Back to Mr Thumb now Phlukey.
Luke says
Yes but a pity the actual measurements not envelopes indicate major fluxes of CO2 and methane in the middle of all this complexity. Hehehehehe – Ian still doesn’t get it. One thought is all that fits in one little brain at a time.
Ian Mott says
One other thing that Luke and the Climate Cretins can’t get their head around is the fact that while both carbon emission and sequestration will start when temperatures rise above freezing, the actual amounts are miniscule. The damned growing season is only 1 month long so the emitting season is also only 1 month long.

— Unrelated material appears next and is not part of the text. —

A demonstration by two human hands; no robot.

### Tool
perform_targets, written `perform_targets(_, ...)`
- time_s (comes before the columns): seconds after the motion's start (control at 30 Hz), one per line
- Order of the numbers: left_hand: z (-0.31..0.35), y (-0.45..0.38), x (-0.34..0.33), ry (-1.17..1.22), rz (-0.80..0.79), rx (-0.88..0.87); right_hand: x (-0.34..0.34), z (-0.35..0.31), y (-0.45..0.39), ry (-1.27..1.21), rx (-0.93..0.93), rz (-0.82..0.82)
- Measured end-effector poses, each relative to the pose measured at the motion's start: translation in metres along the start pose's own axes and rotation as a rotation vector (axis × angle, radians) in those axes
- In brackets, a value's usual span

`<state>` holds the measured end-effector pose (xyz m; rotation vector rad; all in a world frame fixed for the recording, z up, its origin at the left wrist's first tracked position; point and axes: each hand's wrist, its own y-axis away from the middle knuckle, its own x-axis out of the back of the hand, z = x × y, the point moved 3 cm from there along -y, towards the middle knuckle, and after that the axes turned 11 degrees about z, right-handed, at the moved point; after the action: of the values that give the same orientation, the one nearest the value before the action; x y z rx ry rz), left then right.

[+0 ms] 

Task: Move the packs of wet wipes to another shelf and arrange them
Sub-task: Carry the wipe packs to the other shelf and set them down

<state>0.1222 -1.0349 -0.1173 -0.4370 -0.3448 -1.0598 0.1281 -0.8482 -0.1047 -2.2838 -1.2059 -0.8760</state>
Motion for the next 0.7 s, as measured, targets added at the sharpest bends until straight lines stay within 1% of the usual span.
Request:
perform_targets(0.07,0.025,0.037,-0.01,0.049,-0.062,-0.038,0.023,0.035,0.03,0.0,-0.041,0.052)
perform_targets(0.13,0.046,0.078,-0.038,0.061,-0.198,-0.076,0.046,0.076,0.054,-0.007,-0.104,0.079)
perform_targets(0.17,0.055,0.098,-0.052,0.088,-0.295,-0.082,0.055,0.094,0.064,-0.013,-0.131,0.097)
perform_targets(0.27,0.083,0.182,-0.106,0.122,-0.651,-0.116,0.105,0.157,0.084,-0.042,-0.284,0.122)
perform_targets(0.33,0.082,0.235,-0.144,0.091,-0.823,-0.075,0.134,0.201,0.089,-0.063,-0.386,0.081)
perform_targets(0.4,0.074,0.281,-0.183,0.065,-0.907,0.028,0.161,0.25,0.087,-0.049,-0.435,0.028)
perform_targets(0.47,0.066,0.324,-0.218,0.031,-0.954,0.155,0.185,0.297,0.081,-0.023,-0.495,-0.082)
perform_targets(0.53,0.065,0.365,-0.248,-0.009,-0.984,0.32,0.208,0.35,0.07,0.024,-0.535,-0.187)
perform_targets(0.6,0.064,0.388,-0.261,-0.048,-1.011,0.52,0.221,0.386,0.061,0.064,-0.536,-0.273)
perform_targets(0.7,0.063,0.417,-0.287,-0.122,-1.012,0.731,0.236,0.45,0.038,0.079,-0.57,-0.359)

Notice how no-one appears to have provided an estimate of methane/km2/year? That would only spoil the story. And the truth would only set you free.
Luke says
Well maybe if you read the actual papers you might have found one? Are rabid property rights nutters unable to read?
Morgan says
In this debate, Luke has repeatedly asserted that Ian is stupid. I don’t know either of the participants. I’ve read every comment above, and am satisfied that the discussion above proves Luke’s assertion is false, and that he should know it to be false.
I haven’t yet followed up all the references given, but certainly the book Jennifer tells us about in this blog entry supports Ian’s position.